To report the occurrence of anaphylactoid reactions to intraperitoneal cisplatin in 3 patients.

CASE SUMMARIES

While conducting a protocol evaluating the efficacy of intraperitoneal cisplatin and hyperthermia in the treatment of recurrent ovarian cancer, 3 patients were noted to exhibit anaphylactoid reactions. A 43-year-old woman received cisplatin 60 mg/m2 in 15 minutes during her sixth cycle of therapy. She developed pruritus, edema, and urticaria over both hands. The reaction subsided after treatment with diphenhydramine and dexamethasone. A 57-year-old woman received 400 mL (62.4 mg) of a cisplatin solution concentrated to deliver cisplatin 100 mg/m2 during her first attempted therapy. At this point, she developed whole body urticaria and pruritus with edema of the extremities. The reaction was aborted with diphenhydramine and dexamethasone. Despite premedication with dexamethasone prior to a second attempt at therapy, she again experienced similar symptoms after receiving 500 mL (78 mg) of cisplatin solution.
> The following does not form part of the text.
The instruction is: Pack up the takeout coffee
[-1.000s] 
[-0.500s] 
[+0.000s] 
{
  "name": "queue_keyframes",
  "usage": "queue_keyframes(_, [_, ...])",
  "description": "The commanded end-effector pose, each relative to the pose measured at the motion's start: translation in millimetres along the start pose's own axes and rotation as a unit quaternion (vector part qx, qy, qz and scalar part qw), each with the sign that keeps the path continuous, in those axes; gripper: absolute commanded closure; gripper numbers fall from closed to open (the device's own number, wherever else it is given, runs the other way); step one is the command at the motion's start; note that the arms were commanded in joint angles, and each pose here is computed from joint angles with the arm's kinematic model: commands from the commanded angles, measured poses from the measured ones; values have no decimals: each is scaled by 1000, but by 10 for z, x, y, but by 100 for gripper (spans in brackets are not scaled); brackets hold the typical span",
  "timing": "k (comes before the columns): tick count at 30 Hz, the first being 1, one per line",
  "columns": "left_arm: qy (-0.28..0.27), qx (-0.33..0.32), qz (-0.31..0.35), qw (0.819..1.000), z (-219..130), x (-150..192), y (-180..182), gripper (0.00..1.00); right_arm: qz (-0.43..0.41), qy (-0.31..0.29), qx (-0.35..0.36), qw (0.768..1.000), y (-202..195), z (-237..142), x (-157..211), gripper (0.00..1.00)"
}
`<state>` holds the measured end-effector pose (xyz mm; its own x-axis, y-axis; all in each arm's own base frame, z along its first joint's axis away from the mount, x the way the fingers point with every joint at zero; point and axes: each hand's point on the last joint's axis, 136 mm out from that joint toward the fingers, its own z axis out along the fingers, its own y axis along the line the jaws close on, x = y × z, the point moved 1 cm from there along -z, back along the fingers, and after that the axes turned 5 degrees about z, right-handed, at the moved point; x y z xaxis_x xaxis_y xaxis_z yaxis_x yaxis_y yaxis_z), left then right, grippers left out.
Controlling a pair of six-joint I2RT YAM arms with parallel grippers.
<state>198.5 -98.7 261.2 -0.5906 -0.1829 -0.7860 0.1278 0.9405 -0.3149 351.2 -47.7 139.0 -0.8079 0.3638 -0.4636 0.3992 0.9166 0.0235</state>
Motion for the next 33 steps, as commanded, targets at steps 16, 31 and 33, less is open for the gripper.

A 55-year-old woman received 2 cycles of therapy with cisplatin 100 mg/m2 without difficulty. During her third cycle, she again received cisplatin 100 mg/m2 over 30 minutes and developed palmar pruritus, urticaria, and edema. Symptomatology resolved with diphenhydramine. Despite premedication with diphenhydramine and dexamethasone, she experienced generalized pruritus and urticaria, as well as headache and chest pain/tightness, after her next infusion. For both the second and third patients, symptomatology failed to resolve until the intraperitoneal cisplatin solution was withdrawn.

DISCUSSION

Anaphylactoid reactions have been described previously with cisplatin administration. No dose-rate effect has been reported, however. We observed 5 reactions in 3 patients that appear to be related to a high dose-infusion time ratio, indicating that dose and rate of infusion may be important factors in precipitating anaphylactoid reactions with cisplatin.

CONCLUSIONS

We conclude that a high dose combined with a short infusion time increases the risk of anaphylactoid reactions with the administration of intraperitoneal cisplatin. There was no indication that the increase in anaphylactoid reactions was associated with the use of hyperthermia.